# Action item
Each line below needs to be returned exactly. Skip any picture.

# Stored data
....

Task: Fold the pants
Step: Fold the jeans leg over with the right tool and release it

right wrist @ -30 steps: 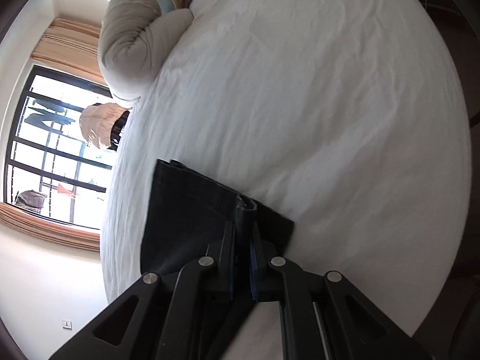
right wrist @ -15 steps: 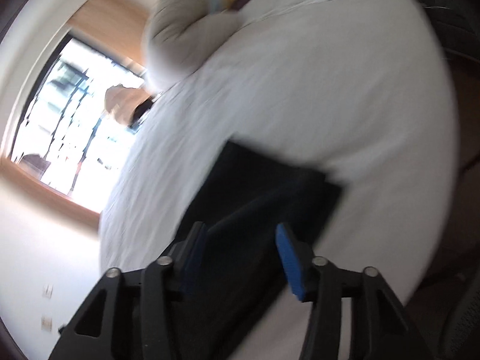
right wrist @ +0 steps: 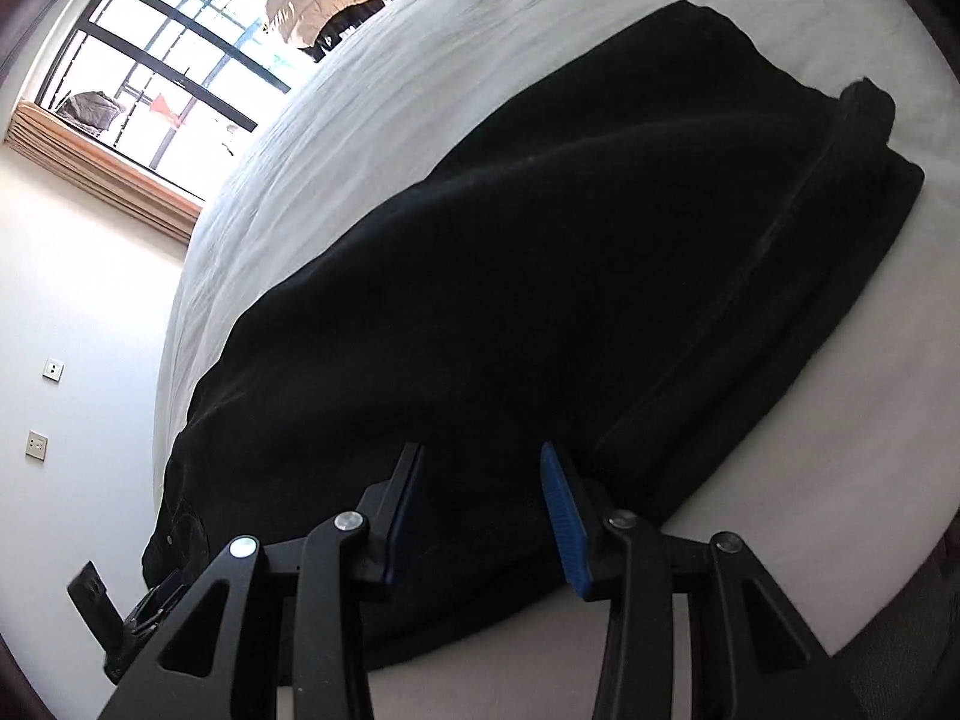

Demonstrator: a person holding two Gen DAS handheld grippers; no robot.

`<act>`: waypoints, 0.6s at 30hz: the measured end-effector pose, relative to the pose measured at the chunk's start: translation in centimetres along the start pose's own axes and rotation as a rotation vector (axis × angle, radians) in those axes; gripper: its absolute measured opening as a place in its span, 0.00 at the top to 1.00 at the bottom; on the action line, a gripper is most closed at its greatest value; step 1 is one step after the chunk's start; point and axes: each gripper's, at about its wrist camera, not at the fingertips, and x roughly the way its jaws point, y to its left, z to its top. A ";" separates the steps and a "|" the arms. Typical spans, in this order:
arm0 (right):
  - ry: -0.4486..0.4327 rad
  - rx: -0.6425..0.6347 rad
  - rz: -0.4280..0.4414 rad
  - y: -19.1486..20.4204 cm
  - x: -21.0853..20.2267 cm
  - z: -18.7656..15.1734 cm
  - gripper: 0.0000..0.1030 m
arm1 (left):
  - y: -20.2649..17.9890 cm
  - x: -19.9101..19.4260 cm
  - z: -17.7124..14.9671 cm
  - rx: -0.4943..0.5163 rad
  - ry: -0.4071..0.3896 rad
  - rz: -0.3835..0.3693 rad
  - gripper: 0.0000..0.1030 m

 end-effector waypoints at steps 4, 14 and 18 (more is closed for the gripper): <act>-0.058 0.066 0.123 -0.6 -3.8 -1.5 0.58 | 0.6 -2.1 -1.2 -0.011 -0.037 0.018 0.38; 0.067 0.236 0.448 -3.2 -1.7 -3.5 0.58 | 4.7 -10.9 -4.7 -0.341 -0.255 0.079 0.38; 0.149 0.210 0.450 -2.0 -0.8 -6.1 0.58 | 6.2 -12.6 -6.6 -0.431 -0.254 0.082 0.38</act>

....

# Solution
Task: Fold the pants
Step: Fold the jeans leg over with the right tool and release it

right wrist @ -30 steps: 
right wrist @ -15 steps: 
right wrist @ +0 steps: 

Demonstrator: a person holding two Gen DAS handheld grippers; no robot.

`<act>`: waypoints, 0.6s at 30hz: the measured end-effector pose, relative to the pose measured at the chunk's start: translation in centimetres along the start pose's own axes and rotation as a rotation vector (axis × angle, radians) in those axes; gripper: its absolute measured opening as a place in its span, 0.00 at the top to 1.00 at the bottom; on the action line, a gripper is most closed at its greatest value; step 1 is one step after the chunk's start; point and axes: each gripper's, at about its wrist camera, not at the fingertips, and x roughly the way its jaws point, y to its left, z to its top. A ";" separates the steps and a "|" the arms. Typical spans, in this order:
arm0 (right):
  - ry: -0.4486..0.4327 rad
  - rx: -0.6425..0.6347 rad
  - rz: -0.4280..0.4414 rad
  - y: -19.1486..20.4204 cm
  - x: -21.0853..20.2267 cm
  - z: -18.7656..15.1734 cm
  - gripper: 0.0000..0.1030 m
arm1 (left):
  - y: -20.2649..17.9890 cm
  - x: -19.9101..19.4260 cm
  - z: -17.7124..14.9671 cm
  - rx: -0.4943..0.5163 rad
  - ry: -0.4071..0.3896 rad
  - rz: -0.3835..0.3693 rad
  - gripper: 0.0000..0.1030 m

 end-effector waypoints at steps 4, 14 and 18 (more is closed for the gripper): <act>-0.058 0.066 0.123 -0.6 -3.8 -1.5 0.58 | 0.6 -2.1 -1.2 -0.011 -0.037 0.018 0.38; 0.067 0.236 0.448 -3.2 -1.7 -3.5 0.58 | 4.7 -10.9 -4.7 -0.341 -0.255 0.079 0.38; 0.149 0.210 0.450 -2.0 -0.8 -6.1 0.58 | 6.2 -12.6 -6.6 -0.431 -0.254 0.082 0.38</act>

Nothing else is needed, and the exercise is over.